January 09, 2008

I haven't always been a fatty



I have friends that have been heavy their whole lives and I wonder often if it is better to have been healthy and then heavy or to always have been heavy. Psychologically how does this affect our personalities, our relationships, most of all our self-esteem? I can’t answer for those who have always been heavy but I can answer for those of us who have not always been heavy…. Or should I say fat… its my blog so fat it is.

I was very outgoing and always the center of the party. I didn’t meet a stranger and could fit into almost any situation. My friends were older, younger, across the spectrum. I never really worried about how I looked. Unbeknownst to me I was a decent looking guy and was just rolling with the punches. I played sports and was always into something, basketball, whatever and I even had a stint of running. I liked running a lot it was surreal. There I would be, on an old country road, in the middle of nowhere, just running. I loved it.

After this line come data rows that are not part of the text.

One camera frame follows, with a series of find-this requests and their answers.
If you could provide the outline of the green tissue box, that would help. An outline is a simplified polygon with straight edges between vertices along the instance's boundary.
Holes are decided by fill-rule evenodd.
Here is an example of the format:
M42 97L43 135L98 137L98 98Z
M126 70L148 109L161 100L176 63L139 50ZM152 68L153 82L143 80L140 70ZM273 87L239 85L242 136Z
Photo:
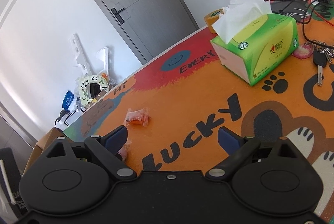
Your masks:
M230 0L212 25L222 66L253 86L299 46L297 22L272 12L269 1Z

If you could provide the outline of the orange clear candy packet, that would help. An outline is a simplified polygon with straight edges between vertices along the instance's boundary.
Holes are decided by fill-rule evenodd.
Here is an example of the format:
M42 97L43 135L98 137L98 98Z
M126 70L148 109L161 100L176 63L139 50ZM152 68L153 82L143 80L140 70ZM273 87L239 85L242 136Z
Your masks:
M128 109L125 116L125 125L141 125L146 127L149 122L148 108L142 108L139 110Z

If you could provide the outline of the car key bunch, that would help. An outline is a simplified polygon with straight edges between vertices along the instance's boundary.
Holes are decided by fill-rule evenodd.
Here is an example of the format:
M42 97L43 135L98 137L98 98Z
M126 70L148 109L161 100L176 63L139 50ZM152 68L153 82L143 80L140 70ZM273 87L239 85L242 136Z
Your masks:
M312 46L312 61L317 69L317 85L323 85L323 69L327 63L332 63L333 60L333 45L328 45L325 42L308 40L308 44Z

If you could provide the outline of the blue plastic bag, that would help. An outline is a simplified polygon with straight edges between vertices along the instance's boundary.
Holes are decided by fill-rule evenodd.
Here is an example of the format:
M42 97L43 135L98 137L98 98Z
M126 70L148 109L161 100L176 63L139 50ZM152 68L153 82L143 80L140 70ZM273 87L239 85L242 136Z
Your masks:
M74 100L74 94L68 90L64 96L64 99L62 101L62 108L66 111L69 110L70 105L72 104Z

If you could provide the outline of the colourful cartoon table mat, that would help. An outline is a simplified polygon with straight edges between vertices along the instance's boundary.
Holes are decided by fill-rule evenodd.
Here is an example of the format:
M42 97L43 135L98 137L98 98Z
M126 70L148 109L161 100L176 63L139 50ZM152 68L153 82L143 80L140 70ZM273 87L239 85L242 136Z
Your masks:
M317 84L312 58L289 56L254 86L221 65L203 28L141 68L65 130L81 142L106 135L128 110L146 108L149 123L128 126L127 165L142 170L203 170L222 161L218 130L275 140L287 136L319 173L316 214L333 223L333 64Z

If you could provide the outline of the pink beaded keychain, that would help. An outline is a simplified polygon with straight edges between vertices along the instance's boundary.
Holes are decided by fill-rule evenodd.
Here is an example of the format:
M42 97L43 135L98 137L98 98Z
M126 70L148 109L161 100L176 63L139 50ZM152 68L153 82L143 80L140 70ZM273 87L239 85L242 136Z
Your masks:
M312 56L313 53L313 46L311 44L303 44L300 45L293 53L292 56L298 58L300 60L307 59Z

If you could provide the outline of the open cardboard box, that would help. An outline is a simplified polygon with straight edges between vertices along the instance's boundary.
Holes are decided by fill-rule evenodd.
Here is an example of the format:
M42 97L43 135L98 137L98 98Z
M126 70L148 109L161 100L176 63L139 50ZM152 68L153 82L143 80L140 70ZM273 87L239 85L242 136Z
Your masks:
M47 132L34 146L32 153L28 159L28 162L25 166L23 174L25 174L28 169L34 164L34 162L38 159L38 157L42 154L42 152L52 144L58 137L66 138L69 142L72 142L70 138L68 138L62 130L59 128L53 127L49 132Z

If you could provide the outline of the short white perforated board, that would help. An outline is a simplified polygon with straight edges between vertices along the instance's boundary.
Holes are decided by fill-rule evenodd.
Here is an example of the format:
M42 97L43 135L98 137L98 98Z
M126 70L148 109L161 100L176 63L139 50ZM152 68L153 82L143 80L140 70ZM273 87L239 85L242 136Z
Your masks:
M99 71L99 74L109 75L109 47L104 47L96 53L98 58L103 63L103 69Z

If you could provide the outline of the tall white perforated board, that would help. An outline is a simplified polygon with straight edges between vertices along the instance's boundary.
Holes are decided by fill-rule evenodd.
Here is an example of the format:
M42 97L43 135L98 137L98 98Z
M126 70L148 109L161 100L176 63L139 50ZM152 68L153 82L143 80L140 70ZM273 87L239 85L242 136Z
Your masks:
M89 62L84 54L78 34L74 33L70 38L70 46L74 55L74 66L80 68L83 76L92 74Z

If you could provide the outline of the yellow tape roll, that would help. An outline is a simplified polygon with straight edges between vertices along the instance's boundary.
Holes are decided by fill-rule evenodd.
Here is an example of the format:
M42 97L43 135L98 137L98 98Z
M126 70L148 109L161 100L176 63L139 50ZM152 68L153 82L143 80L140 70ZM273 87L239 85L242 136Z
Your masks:
M215 34L216 31L213 29L212 25L219 19L219 14L224 14L223 9L214 10L213 12L208 13L204 17L204 21L210 31L210 33Z

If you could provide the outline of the pink snack packet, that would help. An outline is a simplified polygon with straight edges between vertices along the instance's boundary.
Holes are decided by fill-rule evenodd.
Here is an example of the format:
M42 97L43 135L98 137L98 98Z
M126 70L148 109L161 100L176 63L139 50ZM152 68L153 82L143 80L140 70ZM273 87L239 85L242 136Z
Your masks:
M132 141L128 140L127 142L125 142L125 144L122 146L122 148L118 151L117 157L122 162L126 161L131 144L132 144Z

I was married at the age of 18 and have been for 17 years. She loved me I had no idea why. She is a helluva cook, man the things she would make were so damn good. I ate it up and got bigger every day. I was a mammoth of a man at the age of 23 well over 400 lbs. At this time my confidence was good. Why you ask? Because I didn’t know I was so fat. In my head I was still that guy running around being charming. But the outside world saw a fatass. I mean it in the worst possible way. I was and am today a fatass. I don’t understand how S loved me through this I didn’t love myself.

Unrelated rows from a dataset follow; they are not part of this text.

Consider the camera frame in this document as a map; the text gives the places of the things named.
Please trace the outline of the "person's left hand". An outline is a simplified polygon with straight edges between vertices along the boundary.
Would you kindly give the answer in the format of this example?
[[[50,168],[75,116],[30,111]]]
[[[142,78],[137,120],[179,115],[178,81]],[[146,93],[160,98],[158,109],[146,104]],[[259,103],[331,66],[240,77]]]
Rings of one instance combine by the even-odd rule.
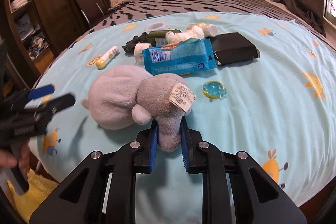
[[[27,173],[30,170],[30,149],[29,141],[25,141],[19,150],[19,156],[15,157],[8,151],[1,149],[0,167],[14,168],[18,165],[20,170]]]

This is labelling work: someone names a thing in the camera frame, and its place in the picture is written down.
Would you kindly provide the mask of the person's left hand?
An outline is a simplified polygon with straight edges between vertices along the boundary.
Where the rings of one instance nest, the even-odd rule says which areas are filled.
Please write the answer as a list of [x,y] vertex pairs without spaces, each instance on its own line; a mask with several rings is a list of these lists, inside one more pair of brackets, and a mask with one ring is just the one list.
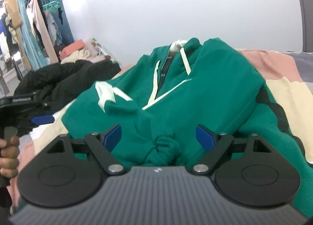
[[15,178],[18,175],[19,137],[13,136],[9,141],[1,139],[1,175],[6,178]]

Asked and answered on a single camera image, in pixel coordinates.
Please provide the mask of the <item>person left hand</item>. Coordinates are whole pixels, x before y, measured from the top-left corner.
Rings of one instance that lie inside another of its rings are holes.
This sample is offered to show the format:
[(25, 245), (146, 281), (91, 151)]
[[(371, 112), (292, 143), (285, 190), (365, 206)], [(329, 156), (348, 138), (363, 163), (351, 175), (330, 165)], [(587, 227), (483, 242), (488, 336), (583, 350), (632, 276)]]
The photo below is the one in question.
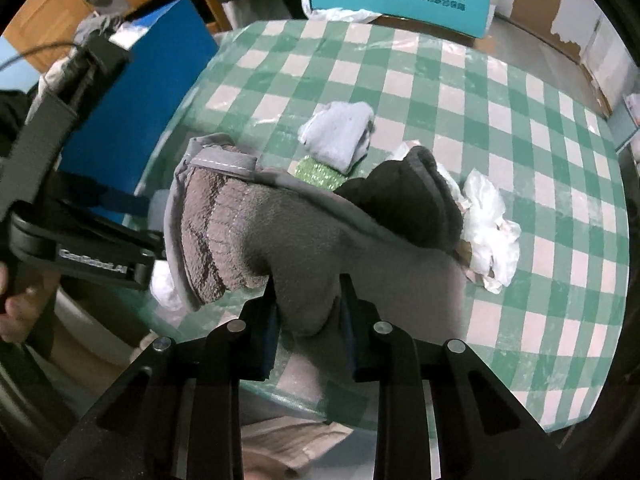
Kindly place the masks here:
[(60, 282), (60, 274), (20, 264), (14, 272), (1, 263), (1, 339), (24, 342)]

I had enough and off to Jenny Craig I went. We walked out of JC with a lot less cash and some dog food. It’s easy to lose weight when the food you eat sucks. I did it for about a week and said that’s not for me but I get the jest of the program. I started working out and developed a nice physique. In about a year I was back to about 200 lbs. I would say I was in the best physical shape of my life. My confidence was off the charts, here I was, and I overcome this horrible fate of being fat. People looked at me different, spoke to me different, and just all around acted different towards me. The fat me was dead, long live the new kick ass me. I was a gym rat, we played tennis, and we went to the beach and were always doing something.

I had a bad couple of years with personal issues and the weight came back with a vengeance. S never said anything to me about my weight. Sometimes I wish she had but I don’t know how I would have reacted. S is horrible about telling me things, she doesn’t say a word, I hate that. I make it a point to tell her if something is awry. I want her to always look her best and she does look good. So here I am heavy again, angry and pathetic. The world once again does not see me. I am a walking invisible man, a very large invisible man. I am recently back on the bandwagon of eating right and exercising. I did it once I can do it again!

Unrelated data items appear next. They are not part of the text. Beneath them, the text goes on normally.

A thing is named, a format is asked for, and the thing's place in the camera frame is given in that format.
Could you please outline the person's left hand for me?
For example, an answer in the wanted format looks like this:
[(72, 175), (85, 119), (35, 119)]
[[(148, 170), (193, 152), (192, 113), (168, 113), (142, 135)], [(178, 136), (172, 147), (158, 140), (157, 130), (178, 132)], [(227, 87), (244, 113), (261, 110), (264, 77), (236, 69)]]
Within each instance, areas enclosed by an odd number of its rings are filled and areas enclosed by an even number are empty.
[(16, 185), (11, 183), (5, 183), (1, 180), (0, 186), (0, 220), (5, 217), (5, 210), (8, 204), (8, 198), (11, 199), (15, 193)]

I have seen the world through a healthy mans eyes and through a fat man’s eyes. If I could change anything it would be to have never become fat. It truly is the most crippling disease there is in this world. (I am not just talking about the health hazards but the psychological hazards) It is hard to go outside every day and face the world. Other’s can say, “Oh I have a thyroid problem,” or a litany of other maladies. But to just be fat like me is the worst, there is no excuse for me sitting here fat.

I think those that have always been fat have come to identify themselves as the "fat person" and are scared of the people they would become without that blanket to protect them...... Sick I know but I think its the truth

1 comment:

Sharon Pickering said...

You all are beautiful. I wish you were skinny and didn't have this torment. I love you.